To do.
Take the data below and filter it for lines containing the word "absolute"; show each line found.

BEGIN

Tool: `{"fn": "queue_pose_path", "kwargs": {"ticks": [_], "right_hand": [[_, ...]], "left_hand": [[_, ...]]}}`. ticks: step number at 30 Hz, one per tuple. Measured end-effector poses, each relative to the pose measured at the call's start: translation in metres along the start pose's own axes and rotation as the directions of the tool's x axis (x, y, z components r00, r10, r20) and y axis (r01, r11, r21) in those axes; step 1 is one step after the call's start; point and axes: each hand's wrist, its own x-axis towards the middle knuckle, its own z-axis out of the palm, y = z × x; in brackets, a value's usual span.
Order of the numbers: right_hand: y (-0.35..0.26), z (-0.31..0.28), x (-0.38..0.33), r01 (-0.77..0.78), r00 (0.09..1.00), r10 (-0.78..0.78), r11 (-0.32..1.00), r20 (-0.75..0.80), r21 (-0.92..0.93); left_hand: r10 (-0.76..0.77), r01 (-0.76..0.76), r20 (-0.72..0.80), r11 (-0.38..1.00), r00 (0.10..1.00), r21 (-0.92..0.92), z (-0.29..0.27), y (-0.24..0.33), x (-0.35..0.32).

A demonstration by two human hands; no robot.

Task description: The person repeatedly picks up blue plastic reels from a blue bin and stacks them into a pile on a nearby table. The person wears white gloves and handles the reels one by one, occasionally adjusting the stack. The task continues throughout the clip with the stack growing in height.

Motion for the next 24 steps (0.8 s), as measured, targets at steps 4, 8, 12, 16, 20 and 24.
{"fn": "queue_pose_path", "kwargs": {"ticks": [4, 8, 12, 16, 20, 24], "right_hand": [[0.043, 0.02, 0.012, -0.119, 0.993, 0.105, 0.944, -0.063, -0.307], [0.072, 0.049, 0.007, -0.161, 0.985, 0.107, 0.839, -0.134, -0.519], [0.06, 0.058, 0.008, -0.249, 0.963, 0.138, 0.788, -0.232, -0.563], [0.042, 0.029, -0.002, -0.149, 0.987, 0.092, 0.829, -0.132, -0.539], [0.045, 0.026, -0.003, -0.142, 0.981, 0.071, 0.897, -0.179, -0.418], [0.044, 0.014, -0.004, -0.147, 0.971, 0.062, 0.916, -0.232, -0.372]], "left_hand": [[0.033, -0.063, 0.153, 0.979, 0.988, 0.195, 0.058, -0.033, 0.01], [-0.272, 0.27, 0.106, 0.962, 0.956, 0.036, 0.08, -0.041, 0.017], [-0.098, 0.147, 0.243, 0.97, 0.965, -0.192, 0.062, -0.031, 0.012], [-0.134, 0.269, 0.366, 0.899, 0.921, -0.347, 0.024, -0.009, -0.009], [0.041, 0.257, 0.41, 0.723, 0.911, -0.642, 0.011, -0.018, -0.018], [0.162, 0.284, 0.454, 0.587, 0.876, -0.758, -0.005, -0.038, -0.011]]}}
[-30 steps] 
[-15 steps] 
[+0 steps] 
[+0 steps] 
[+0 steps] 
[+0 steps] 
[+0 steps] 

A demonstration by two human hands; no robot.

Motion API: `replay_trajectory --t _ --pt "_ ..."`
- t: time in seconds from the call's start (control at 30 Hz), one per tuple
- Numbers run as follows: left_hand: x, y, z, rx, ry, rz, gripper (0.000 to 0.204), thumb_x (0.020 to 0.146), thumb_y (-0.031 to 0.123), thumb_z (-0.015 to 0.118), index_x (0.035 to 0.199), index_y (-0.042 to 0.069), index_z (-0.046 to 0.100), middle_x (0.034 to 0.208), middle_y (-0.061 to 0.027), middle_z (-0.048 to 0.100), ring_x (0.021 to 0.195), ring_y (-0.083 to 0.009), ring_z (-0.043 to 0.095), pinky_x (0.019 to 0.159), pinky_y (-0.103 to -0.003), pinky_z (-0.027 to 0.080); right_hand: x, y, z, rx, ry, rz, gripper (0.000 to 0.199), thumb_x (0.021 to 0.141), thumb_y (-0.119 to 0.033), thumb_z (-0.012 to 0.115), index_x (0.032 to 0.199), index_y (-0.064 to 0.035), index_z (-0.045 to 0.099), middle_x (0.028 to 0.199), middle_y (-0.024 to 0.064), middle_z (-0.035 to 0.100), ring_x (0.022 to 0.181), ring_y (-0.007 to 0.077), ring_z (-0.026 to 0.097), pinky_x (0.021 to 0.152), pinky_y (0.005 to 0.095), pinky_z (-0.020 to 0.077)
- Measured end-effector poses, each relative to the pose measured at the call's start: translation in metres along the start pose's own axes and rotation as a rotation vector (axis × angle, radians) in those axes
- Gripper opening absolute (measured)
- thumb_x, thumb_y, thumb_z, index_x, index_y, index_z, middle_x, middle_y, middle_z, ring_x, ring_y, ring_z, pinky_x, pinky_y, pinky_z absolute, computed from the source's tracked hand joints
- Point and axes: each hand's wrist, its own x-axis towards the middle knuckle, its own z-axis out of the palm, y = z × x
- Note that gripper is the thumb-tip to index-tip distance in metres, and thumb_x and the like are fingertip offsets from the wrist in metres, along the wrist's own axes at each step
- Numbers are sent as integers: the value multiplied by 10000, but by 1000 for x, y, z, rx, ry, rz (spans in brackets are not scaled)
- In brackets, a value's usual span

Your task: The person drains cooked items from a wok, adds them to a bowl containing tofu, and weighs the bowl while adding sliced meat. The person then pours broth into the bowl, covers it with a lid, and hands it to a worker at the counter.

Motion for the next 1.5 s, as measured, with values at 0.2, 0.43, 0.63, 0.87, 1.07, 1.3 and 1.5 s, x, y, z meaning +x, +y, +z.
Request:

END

Exercise output.
- Gripper opening absolute (measured)
- thumb_x, thumb_y, thumb_z, index_x, index_y, index_z, middle_x, middle_y, middle_z, ring_x, ring_y, ring_z, pinky_x, pinky_y, pinky_z absolute, computed from the source's tracked hand joints

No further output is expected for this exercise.